◆ **ASSIGNMENT**: Reproduce the entries exactly, beginning with the line containing "Tag the pale" and ending with their last line, both included.

[Data records]
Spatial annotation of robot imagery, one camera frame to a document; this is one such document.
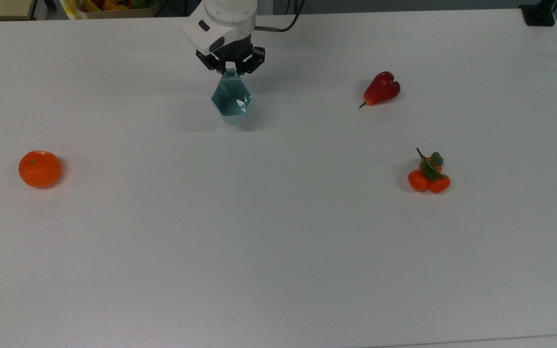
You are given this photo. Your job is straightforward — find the basket of toy fruits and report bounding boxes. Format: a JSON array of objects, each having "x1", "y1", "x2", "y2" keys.
[{"x1": 74, "y1": 0, "x2": 164, "y2": 20}]

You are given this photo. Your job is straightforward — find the round orange fruit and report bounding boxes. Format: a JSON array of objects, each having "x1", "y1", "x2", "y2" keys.
[{"x1": 18, "y1": 150, "x2": 62, "y2": 189}]

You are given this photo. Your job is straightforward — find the tan wooden table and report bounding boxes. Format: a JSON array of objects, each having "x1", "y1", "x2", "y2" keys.
[{"x1": 0, "y1": 0, "x2": 38, "y2": 22}]

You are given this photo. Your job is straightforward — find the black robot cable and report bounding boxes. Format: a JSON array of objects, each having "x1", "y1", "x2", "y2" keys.
[{"x1": 254, "y1": 0, "x2": 307, "y2": 33}]

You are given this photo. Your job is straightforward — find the red wax apple fruit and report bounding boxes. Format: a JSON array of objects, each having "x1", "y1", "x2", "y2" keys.
[{"x1": 359, "y1": 71, "x2": 401, "y2": 109}]

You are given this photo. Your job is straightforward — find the light blue hexagonal mug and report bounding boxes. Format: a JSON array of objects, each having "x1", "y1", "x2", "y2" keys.
[{"x1": 210, "y1": 68, "x2": 254, "y2": 126}]

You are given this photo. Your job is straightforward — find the black stand base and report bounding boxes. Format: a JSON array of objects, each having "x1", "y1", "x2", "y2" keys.
[{"x1": 519, "y1": 0, "x2": 557, "y2": 28}]

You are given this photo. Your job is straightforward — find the kumquat cluster with leaves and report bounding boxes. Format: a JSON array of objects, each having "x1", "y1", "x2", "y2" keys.
[{"x1": 408, "y1": 147, "x2": 452, "y2": 194}]

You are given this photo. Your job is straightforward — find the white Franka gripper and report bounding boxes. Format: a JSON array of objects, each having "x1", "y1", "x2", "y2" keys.
[{"x1": 182, "y1": 12, "x2": 266, "y2": 76}]

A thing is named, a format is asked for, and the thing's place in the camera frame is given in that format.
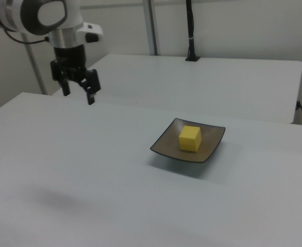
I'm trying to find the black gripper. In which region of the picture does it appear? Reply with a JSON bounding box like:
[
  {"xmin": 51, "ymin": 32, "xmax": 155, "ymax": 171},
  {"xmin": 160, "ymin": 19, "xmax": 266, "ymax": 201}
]
[{"xmin": 50, "ymin": 45, "xmax": 102, "ymax": 105}]

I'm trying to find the yellow foam cube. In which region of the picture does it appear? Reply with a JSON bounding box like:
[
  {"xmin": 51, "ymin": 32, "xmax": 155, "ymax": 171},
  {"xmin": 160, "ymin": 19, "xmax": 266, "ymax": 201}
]
[{"xmin": 178, "ymin": 125, "xmax": 202, "ymax": 152}]

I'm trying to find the brown square ceramic plate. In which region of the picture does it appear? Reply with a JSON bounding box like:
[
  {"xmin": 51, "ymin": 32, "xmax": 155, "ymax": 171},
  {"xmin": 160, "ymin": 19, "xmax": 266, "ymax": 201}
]
[{"xmin": 149, "ymin": 117, "xmax": 226, "ymax": 164}]

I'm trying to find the black pole stand with band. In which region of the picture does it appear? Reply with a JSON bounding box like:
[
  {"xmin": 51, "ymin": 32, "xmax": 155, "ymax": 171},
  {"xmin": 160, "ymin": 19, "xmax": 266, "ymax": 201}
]
[{"xmin": 184, "ymin": 0, "xmax": 202, "ymax": 62}]

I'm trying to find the dark robot cable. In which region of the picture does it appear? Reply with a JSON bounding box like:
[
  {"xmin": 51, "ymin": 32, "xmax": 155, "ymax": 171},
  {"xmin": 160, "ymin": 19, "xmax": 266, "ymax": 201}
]
[{"xmin": 1, "ymin": 25, "xmax": 51, "ymax": 45}]

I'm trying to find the aluminium frame post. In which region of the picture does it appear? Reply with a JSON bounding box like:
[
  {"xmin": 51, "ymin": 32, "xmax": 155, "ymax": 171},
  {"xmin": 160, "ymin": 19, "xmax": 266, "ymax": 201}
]
[{"xmin": 142, "ymin": 0, "xmax": 159, "ymax": 56}]

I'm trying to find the black plug with cable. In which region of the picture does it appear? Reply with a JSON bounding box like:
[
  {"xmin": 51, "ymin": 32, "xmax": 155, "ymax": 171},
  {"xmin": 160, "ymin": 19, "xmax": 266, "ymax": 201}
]
[{"xmin": 296, "ymin": 100, "xmax": 302, "ymax": 126}]

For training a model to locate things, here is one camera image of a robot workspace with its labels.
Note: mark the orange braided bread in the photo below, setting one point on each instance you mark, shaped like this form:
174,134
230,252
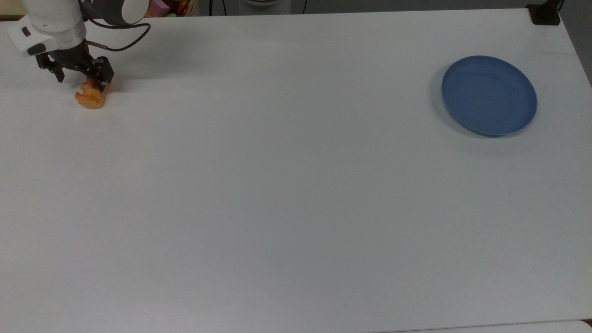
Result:
91,98

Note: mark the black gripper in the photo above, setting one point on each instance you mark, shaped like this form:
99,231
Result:
71,56

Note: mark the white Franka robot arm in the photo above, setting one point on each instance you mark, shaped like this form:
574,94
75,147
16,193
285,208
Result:
55,18

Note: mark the blue round plate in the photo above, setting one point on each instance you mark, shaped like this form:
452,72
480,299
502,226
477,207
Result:
489,95

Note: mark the black table clamp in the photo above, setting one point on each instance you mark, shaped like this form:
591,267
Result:
545,14

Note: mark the colourful toy blocks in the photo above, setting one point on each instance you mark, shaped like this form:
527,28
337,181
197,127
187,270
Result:
169,7

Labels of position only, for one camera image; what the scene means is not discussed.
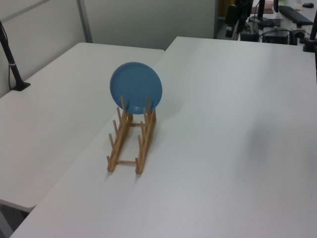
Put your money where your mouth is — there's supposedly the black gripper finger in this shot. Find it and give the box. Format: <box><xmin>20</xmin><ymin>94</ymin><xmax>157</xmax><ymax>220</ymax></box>
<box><xmin>225</xmin><ymin>4</ymin><xmax>236</xmax><ymax>38</ymax></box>
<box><xmin>236</xmin><ymin>14</ymin><xmax>248</xmax><ymax>35</ymax></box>

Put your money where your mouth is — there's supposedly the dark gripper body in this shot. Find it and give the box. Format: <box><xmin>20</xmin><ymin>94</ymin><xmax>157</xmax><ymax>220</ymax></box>
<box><xmin>234</xmin><ymin>0</ymin><xmax>254</xmax><ymax>17</ymax></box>

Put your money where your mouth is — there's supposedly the blue round plate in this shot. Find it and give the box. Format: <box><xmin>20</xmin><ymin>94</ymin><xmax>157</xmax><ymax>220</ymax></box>
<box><xmin>109</xmin><ymin>61</ymin><xmax>163</xmax><ymax>115</ymax></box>

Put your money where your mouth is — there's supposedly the wooden plate rack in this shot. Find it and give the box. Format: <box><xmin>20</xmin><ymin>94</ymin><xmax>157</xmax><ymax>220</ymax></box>
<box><xmin>106</xmin><ymin>95</ymin><xmax>157</xmax><ymax>175</ymax></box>

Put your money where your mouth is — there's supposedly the black device with green part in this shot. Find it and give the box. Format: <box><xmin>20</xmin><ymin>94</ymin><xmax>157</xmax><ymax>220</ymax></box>
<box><xmin>240</xmin><ymin>20</ymin><xmax>261</xmax><ymax>42</ymax></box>

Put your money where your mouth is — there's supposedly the black computer box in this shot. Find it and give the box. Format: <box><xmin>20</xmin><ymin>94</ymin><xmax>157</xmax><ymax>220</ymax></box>
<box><xmin>262</xmin><ymin>29</ymin><xmax>291</xmax><ymax>46</ymax></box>

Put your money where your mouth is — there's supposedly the black keyboard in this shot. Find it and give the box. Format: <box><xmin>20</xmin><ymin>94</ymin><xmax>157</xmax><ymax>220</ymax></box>
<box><xmin>278</xmin><ymin>5</ymin><xmax>314</xmax><ymax>26</ymax></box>

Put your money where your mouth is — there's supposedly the black clamp stand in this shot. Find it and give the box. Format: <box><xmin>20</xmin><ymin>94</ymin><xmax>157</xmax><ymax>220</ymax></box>
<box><xmin>302</xmin><ymin>0</ymin><xmax>317</xmax><ymax>53</ymax></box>

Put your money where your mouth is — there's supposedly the black pole with white band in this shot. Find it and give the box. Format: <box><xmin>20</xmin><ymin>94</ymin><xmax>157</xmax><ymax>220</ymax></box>
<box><xmin>0</xmin><ymin>19</ymin><xmax>32</xmax><ymax>92</ymax></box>

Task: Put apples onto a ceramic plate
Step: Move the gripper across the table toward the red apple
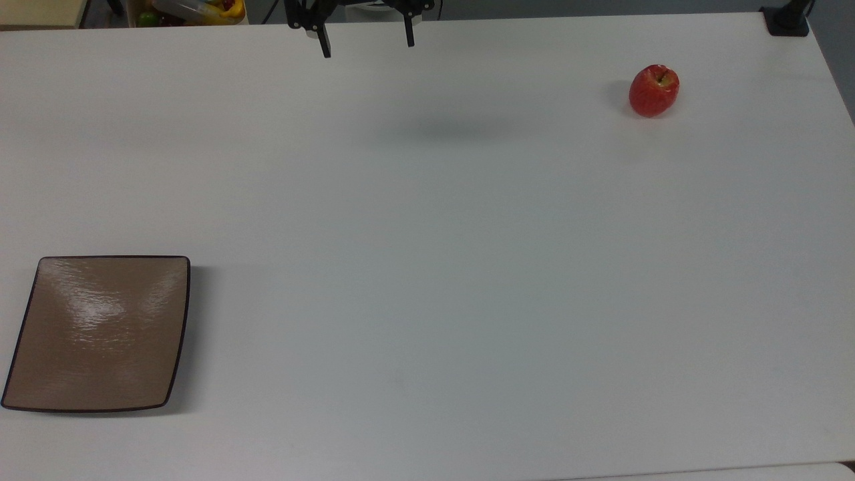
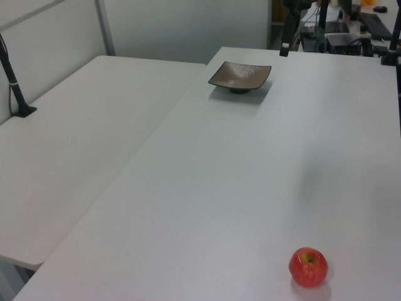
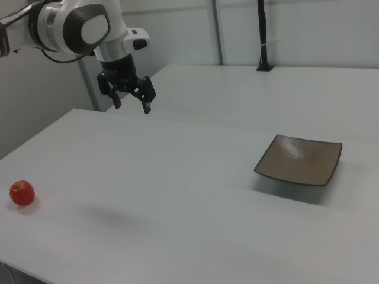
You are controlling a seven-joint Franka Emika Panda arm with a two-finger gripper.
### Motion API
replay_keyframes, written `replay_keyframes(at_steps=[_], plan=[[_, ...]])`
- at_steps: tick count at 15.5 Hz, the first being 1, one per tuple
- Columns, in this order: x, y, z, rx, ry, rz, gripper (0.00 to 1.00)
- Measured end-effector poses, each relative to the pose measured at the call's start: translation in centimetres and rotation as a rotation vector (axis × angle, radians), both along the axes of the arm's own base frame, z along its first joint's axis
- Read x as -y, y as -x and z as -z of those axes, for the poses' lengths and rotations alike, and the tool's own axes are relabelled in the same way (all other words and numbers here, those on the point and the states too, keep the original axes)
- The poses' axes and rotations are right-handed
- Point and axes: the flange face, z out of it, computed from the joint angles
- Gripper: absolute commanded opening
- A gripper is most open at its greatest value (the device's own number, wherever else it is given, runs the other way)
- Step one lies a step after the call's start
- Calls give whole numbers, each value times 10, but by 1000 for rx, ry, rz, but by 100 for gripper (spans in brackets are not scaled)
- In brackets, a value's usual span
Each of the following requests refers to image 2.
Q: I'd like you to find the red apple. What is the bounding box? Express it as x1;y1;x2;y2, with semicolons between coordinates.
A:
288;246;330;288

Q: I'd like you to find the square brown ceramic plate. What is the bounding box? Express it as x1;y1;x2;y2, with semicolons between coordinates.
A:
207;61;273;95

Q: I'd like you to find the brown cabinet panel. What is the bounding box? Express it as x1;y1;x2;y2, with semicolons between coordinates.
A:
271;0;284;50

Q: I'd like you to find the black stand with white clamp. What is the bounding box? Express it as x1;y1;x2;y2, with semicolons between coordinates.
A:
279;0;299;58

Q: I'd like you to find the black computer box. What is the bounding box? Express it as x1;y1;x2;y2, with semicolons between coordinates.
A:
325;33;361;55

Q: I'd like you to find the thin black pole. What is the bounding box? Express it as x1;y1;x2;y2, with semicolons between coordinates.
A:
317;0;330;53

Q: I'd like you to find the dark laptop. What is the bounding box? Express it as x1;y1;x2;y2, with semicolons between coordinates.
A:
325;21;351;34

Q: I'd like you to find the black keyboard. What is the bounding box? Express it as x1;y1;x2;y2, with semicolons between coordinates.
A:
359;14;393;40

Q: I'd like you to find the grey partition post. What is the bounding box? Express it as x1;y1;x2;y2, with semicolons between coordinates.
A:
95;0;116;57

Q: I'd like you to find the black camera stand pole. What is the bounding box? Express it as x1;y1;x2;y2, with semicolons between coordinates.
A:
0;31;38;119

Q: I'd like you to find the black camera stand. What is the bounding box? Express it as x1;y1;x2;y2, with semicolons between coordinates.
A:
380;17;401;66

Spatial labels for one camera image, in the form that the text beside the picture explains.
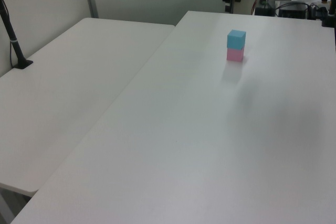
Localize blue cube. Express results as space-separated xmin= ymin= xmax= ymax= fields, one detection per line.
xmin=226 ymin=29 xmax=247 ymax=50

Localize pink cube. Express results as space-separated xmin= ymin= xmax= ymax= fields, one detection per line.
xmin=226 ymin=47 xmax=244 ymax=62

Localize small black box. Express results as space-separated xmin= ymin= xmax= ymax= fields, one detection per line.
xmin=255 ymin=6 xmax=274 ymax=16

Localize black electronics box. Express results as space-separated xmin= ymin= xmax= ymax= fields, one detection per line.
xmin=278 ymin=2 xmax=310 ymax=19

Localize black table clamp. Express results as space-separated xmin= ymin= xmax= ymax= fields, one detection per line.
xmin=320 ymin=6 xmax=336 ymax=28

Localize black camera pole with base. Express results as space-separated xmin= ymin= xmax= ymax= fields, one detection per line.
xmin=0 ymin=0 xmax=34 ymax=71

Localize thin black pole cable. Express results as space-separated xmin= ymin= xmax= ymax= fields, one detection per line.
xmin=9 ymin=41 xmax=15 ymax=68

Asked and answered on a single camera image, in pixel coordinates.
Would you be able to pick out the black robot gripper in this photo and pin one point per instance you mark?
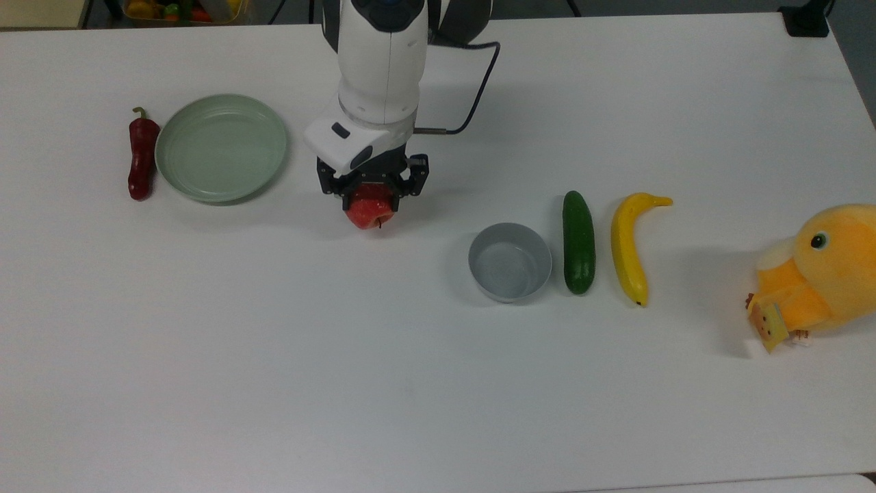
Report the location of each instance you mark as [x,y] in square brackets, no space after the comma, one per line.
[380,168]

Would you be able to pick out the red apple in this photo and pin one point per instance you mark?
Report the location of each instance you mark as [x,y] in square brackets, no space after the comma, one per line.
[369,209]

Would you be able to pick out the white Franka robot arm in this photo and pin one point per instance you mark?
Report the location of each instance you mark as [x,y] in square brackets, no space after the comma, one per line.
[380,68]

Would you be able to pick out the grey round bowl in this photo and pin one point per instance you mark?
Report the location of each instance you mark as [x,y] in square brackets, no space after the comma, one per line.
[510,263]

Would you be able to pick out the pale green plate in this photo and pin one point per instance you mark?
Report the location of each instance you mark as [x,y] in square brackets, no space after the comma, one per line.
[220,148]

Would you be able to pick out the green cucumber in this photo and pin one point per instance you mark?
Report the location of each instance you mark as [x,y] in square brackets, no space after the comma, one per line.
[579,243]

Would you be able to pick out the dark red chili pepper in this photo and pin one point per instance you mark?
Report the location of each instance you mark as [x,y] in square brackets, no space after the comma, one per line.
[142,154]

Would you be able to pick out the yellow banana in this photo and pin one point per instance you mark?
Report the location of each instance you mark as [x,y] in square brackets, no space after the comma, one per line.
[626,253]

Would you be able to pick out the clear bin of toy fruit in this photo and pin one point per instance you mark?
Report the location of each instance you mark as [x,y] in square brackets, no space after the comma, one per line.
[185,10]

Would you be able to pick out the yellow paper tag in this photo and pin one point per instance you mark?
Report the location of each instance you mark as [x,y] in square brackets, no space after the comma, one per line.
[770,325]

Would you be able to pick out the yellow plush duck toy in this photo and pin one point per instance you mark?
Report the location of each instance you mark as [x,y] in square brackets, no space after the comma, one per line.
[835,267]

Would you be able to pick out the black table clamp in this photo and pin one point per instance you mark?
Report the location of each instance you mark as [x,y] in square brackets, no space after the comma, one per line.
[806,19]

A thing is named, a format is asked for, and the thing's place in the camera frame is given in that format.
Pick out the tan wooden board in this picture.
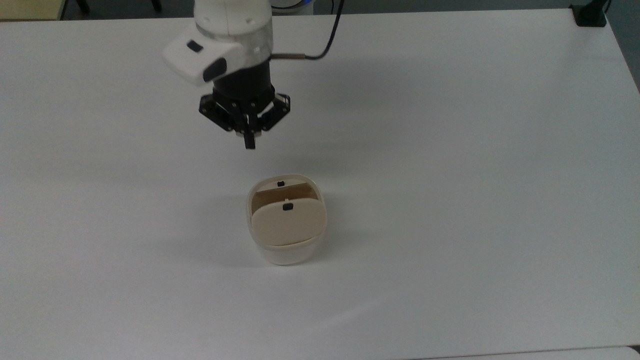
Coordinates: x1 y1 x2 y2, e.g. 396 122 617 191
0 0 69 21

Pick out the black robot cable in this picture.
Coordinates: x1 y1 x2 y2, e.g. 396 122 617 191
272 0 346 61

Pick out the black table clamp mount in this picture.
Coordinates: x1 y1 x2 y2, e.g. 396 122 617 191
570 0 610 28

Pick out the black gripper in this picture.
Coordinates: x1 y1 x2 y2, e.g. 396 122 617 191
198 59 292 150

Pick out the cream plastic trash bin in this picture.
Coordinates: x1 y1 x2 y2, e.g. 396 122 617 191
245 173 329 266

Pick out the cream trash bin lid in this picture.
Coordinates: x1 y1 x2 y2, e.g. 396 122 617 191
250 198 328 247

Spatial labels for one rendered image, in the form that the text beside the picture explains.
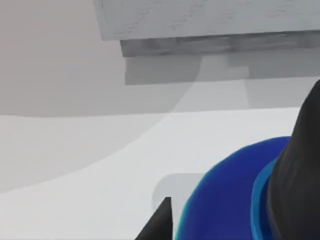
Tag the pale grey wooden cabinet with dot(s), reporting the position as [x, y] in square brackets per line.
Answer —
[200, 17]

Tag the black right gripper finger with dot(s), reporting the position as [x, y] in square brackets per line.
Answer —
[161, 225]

◆ **OUTPUT FOR THIS EXERCISE**:
Tag the pale grey wooden cabinet with dot(s), reporting the position as [x, y] in square brackets per line.
Answer —
[200, 17]

Tag the black right gripper finger with dot(s), reporting the position as [x, y] in square brackets per line.
Answer —
[161, 225]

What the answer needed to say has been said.